§ Exercise details: Repeat the data verbatim.

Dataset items
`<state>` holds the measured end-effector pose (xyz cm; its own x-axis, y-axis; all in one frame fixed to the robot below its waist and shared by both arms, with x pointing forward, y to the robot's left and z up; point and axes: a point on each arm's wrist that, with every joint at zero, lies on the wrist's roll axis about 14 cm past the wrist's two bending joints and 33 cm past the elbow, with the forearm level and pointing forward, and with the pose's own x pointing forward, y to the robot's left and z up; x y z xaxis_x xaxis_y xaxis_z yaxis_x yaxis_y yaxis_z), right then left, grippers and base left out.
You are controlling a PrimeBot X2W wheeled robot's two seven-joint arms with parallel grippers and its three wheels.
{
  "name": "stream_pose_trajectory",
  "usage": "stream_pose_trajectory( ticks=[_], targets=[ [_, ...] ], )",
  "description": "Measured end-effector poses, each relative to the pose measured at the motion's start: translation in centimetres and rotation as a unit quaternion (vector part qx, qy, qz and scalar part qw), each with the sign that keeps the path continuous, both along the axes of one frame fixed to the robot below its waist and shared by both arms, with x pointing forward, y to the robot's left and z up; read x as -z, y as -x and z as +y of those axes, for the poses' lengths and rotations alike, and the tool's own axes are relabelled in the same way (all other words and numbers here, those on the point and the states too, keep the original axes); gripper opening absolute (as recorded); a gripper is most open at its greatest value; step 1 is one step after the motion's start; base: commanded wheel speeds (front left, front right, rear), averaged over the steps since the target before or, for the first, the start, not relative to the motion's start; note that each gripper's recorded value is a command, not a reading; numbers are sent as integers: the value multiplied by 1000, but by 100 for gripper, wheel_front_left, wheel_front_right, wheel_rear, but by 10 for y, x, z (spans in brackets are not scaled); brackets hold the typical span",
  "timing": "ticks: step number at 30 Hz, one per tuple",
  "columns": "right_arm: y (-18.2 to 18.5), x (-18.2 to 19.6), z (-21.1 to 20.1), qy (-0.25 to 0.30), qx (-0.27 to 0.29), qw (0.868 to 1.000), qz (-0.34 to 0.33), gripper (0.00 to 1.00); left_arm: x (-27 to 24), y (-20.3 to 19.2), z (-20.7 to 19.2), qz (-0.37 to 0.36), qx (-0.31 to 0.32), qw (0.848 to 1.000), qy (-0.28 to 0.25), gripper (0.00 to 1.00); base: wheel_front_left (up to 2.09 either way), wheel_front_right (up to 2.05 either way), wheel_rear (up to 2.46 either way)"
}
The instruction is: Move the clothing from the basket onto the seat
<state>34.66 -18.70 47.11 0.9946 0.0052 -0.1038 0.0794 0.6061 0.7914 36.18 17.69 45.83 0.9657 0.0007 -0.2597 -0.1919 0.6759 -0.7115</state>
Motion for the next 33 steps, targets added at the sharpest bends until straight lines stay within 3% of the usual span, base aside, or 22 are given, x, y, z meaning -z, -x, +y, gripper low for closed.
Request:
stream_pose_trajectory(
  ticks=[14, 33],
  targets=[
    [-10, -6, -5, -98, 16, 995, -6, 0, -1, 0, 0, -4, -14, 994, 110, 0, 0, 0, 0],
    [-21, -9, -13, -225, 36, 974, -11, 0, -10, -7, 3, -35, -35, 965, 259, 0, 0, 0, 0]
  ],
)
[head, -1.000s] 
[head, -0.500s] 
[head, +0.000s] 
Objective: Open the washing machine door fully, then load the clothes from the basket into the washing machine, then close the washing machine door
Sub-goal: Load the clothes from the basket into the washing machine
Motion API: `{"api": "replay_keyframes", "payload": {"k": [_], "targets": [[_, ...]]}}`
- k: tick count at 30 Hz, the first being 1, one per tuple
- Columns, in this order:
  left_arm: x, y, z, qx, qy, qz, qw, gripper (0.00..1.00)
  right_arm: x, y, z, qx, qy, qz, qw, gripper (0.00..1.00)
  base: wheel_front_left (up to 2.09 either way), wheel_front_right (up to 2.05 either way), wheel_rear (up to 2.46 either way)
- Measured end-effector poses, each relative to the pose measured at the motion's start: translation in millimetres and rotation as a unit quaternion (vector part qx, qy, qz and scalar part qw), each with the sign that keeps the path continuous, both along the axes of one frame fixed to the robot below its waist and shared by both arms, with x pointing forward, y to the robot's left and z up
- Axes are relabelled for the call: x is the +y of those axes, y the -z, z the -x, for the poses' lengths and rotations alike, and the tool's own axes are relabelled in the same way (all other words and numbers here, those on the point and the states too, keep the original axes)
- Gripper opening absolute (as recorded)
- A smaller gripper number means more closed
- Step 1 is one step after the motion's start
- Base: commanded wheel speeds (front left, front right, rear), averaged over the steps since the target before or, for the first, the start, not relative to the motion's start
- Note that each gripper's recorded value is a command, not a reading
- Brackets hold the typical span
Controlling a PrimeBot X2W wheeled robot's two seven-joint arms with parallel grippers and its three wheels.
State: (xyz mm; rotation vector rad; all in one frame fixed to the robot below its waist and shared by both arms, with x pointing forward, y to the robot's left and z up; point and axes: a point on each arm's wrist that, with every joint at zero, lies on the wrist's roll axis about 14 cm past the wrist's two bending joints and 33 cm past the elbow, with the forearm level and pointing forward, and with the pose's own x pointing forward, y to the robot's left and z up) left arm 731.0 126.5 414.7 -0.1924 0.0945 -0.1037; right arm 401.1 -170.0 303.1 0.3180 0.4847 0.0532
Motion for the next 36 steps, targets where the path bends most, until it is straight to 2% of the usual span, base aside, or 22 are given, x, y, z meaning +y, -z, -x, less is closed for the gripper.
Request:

§ The answer:
`<state>` holds the measured end-effector pose (xyz cm; its own x-axis, y-axis; all in one frame fixed to the robot below its waist and shared by both arms, with x pointing forward, y to the robot's left and z up; point and axes: a point on each arm's wrist that, with every joint at zero, lies on the wrist's roll axis about 14 cm past the wrist's two bending joints and 33 cm past the elbow, with the forearm level and pointing forward, and with the pose's own x pointing forward, y to the robot's left and z up; x y z xaxis_x xaxis_y xaxis_z yaxis_x yaxis_y yaxis_z), right then left, grippers and base left out.
You are controlling a PrimeBot X2W wheeled robot's two seven-joint arms with parallel grippers and its three wheels.
{
  "name": "stream_pose_trajectory",
  "usage": "stream_pose_trajectory( ticks=[_], targets=[ [_, ...] ], )",
  "description": "Measured end-effector poses, each relative to the pose measured at the motion's start: translation in centimetres and rotation as a unit quaternion (vector part qx, qy, qz and scalar part qw), each with the sign that keeps the path continuous, both along the axes of one frame fixed to the robot below its waist and shared by both arms, with x pointing forward, y to the robot's left and z up; read x as -z, y as -x and z as +y of those axes, for the poses' lengths and rotations alike, and the tool's own axes are relabelled in the same way (all other words and numbers here, those on the point and the states too, keep the original axes); gripper opening absolute (as recorded); a gripper is most open at its greatest value; step 1 is one step after the motion's start; base: commanded wheel speeds (front left, front right, rear), averaged over the steps since the target before or, for the first, the start, not relative to the motion's start; note that each gripper's recorded value is a command, not a reading; numbers are sent as integers: the value multiplied by 1000, but by 100 for gripper, wheel_front_left, wheel_front_right, wheel_rear, but by 10 for y, x, z (spans in brackets are not scaled); brackets hold the typical span",
  "timing": "ticks: step number at 30 Hz, one per tuple",
  "columns": "right_arm: y (-18.2 to 18.5), x (-18.2 to 19.6), z (-21.1 to 20.1), qy (-0.25 to 0.30), qx (-0.27 to 0.29), qw (0.868 to 1.000), qz (-0.34 to 0.33), gripper (0.00 to 1.00); left_arm: x (-27 to 24), y (-20.3 to 19.2), z (-20.7 to 19.2), qz (-0.37 to 0.36), qx (-0.31 to 0.32), qw (0.848 to 1.000), qy (-0.28 to 0.25), gripper (0.00 to 1.00); base: wheel_front_left (up to 2.09 either way), wheel_front_right (up to 2.05 either way), wheel_rear (up to 2.46 either way)"
}
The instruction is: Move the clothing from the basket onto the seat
<state>34.66 -18.70 47.11 0.9946 0.0052 -0.1038 0.0794 0.6061 0.7914 36.18 17.69 45.83 0.9657 0.0007 -0.2597 -0.1919 0.6759 -0.7115</state>
Motion for the next 33 steps, targets added at the sharpest bends until straight lines stay within 3% of the usual span, base aside, or 22 are given, x, y, z meaning -z, -x, +y, gripper low for closed.
Request:
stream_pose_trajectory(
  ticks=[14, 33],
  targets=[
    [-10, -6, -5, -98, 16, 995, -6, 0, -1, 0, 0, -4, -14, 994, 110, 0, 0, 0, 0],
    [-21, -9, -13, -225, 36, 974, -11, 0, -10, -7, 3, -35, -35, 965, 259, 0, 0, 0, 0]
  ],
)
[head, -1.000s] 
[head, -0.500s] 
[head, +0.000s] 
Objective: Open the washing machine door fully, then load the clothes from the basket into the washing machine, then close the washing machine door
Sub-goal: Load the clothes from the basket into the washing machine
Motion API: `{"api": "replay_keyframes", "payload": {"k": [_], "targets": [[_, ...]]}}`
- k: tick count at 30 Hz, the first being 1, one per tuple
- Columns, in this order:
  left_arm: x, y, z, qx, qy, qz, qw, gripper (0.00..1.00)
  right_arm: x, y, z, qx, qy, qz, qw, gripper (0.00..1.00)
  base: wheel_front_left (up to 2.09 either way), wheel_front_right (up to 2.05 either way), wheel_rear (up to 2.46 either way)
- Measured end-effector poses, each relative to the pose measured at the motion's start: translation in millimetres and rotation as a unit quaternion (vector part qx, qy, qz and scalar part qw), each with the sign that keeps the path continuous, both along the axes of one frame fixed to the robot below its waist and shared by both arms, with x pointing forward, y to the robot's left and z up
- Axes are relabelled for the call: x is the +y of those axes, y the -z, z the -x, for the poses' lengths and rotations alike, and the tool's own axes are relabelled in the same way (all other words and numbers here, those on the point and the states too, keep the original axes)
- Gripper opening absolute (as recorded)
- A smaller gripper number means more closed
- Step 1 is one step after the motion's start
- Base: commanded wheel speeds (front left, front right, rear), averaged over the steps since the target before or, for the first, the start, not relative to the motion's start
- Note that each gripper's recorded value is a command, not a reading
- Brackets hold the typical span
Controlling a PrimeBot X2W wheeled robot's two seven-joint arms with parallel grippers and its three wheels.
State: (xyz mm; rotation vector rad; all in one frame fixed to the robot below its waist and shared by both arms, with x pointing forward, y to the robot's left and z up; point and axes: a point on each arm's wrist that, with every joint at zero, lies on the wrist's roll axis about 14 cm past the wrist's two bending joints and 33 cm past the elbow, with the forearm level and pointing forward, and with the pose's own x pointing forward, y to the robot's left and z up) left arm 731.0 126.5 414.7 -0.1924 0.0945 -0.1037; right arm 401.1 -170.0 303.1 0.3180 0.4847 0.0532
Motion for the next 36 steps, targets where the path bends most, until it is straight to 2% of the usual span, base aside, or 22 are given, x, y, z meaning +y, -z, -x, less is closed for the gripper.
Request:

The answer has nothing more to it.